(REQUIRED WORK): An exact transcription of all the data is required; the pictures are to be left out.

(RECORDS FOR PROCESSING):
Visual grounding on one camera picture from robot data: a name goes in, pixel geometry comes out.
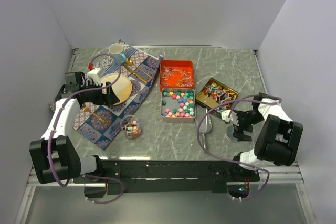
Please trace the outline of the silver metal scoop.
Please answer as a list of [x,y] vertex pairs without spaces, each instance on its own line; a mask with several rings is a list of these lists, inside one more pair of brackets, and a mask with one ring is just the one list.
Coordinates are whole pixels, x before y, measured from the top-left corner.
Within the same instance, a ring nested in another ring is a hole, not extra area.
[[196,118],[195,118],[195,125],[198,127],[199,124],[201,124],[199,129],[199,136],[201,139],[201,144],[203,146],[203,149],[207,149],[207,142],[205,135],[208,134],[212,129],[212,122],[210,115],[208,114],[208,109],[203,108],[201,106],[196,107]]

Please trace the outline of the orange candy tin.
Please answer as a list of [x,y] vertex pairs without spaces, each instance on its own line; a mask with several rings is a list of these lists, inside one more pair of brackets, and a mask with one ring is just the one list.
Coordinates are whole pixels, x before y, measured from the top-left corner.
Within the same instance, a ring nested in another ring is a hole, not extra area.
[[194,88],[194,69],[190,60],[162,60],[159,88]]

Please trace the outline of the pink star candy tin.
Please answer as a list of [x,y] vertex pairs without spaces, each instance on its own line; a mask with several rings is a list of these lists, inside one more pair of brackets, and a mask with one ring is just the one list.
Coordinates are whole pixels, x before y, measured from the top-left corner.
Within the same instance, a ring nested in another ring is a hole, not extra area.
[[164,122],[192,123],[196,117],[195,90],[191,88],[163,88],[161,119]]

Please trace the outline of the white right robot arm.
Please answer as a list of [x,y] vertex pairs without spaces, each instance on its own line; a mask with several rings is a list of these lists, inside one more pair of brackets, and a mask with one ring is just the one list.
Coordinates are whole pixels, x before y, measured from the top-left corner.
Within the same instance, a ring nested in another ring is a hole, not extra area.
[[283,110],[281,99],[265,93],[253,96],[252,109],[235,110],[231,106],[228,118],[233,122],[233,137],[238,141],[251,141],[245,132],[251,133],[253,126],[263,122],[255,146],[248,152],[237,155],[239,162],[230,168],[233,180],[242,181],[248,170],[268,165],[291,166],[295,161],[303,133],[303,125],[292,120]]

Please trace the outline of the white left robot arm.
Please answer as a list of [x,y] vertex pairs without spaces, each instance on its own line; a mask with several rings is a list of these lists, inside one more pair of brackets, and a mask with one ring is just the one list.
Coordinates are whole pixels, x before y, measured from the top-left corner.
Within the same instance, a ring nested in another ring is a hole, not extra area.
[[80,157],[69,134],[82,105],[90,102],[95,105],[113,105],[119,102],[111,82],[86,83],[83,72],[69,72],[55,97],[55,111],[49,126],[41,139],[32,141],[29,153],[38,181],[41,184],[57,182],[67,186],[71,179],[81,175],[93,183],[104,178],[100,158],[96,155]]

(RESULT):
Visual grounding on one camera picture from robot data: a name goes in, pixel geometry comes out.
Please trace the outline of the silver metal scoop.
Please answer as a list of [x,y] vertex pairs without spaces, each instance on its own line; a mask with several rings is a list of these lists, inside one more pair of brackets, and a mask with one ring is just the one list.
Coordinates are whole pixels, x before y, measured from the top-left corner.
Within the same instance, a ring nested in another ring is a hole, not extra area.
[[196,118],[195,118],[195,125],[198,127],[199,124],[201,124],[199,129],[199,136],[201,139],[201,144],[203,146],[203,149],[207,149],[207,142],[205,135],[208,134],[212,129],[212,122],[210,115],[208,114],[208,109],[203,108],[201,106],[196,107]]

Please trace the outline of the orange candy tin.
Please answer as a list of [x,y] vertex pairs without spaces, each instance on its own line; a mask with several rings is a list of these lists, inside one more pair of brackets, and a mask with one ring is just the one list.
Coordinates are whole pixels, x before y, measured from the top-left corner.
Within the same instance, a ring nested in another ring is a hole, not extra area.
[[194,88],[194,69],[190,60],[162,60],[159,88]]

Please trace the outline of the pink star candy tin.
Please answer as a list of [x,y] vertex pairs without spaces, each instance on its own line; a mask with several rings is a list of these lists, inside one more pair of brackets, and a mask with one ring is just the one list.
Coordinates are whole pixels, x before y, measured from the top-left corner.
Within the same instance, a ring nested in another ring is a hole, not extra area.
[[164,122],[192,123],[196,117],[195,90],[191,88],[163,88],[161,119]]

Please trace the outline of the white right robot arm.
Please answer as a list of [x,y] vertex pairs without spaces, each instance on its own line; a mask with several rings is a list of these lists, inside one more pair of brackets, and a mask with one ring is just the one list.
Coordinates are whole pixels, x before y, measured from the top-left corner.
Within the same instance, a ring nested in another ring is a hole, not extra area.
[[283,110],[281,99],[265,93],[253,96],[252,109],[235,110],[231,106],[228,118],[233,122],[233,137],[238,141],[251,141],[245,132],[251,133],[253,126],[263,122],[255,146],[248,152],[237,155],[239,162],[230,168],[233,180],[242,181],[248,170],[268,165],[291,166],[295,161],[303,133],[303,125],[292,120]]

Please trace the outline of the white left robot arm.
Please answer as a list of [x,y] vertex pairs without spaces, each instance on its own line; a mask with several rings is a list of these lists, inside one more pair of brackets, and a mask with one ring is just the one list.
Coordinates are whole pixels, x before y, measured from the top-left corner.
Within the same instance, a ring nested in another ring is a hole, not extra area.
[[80,157],[69,134],[82,105],[90,102],[95,105],[113,105],[119,102],[111,82],[86,83],[83,72],[69,72],[55,97],[55,111],[49,126],[41,139],[32,141],[29,153],[38,181],[41,184],[57,182],[67,186],[71,179],[81,175],[93,183],[104,178],[100,158],[96,155]]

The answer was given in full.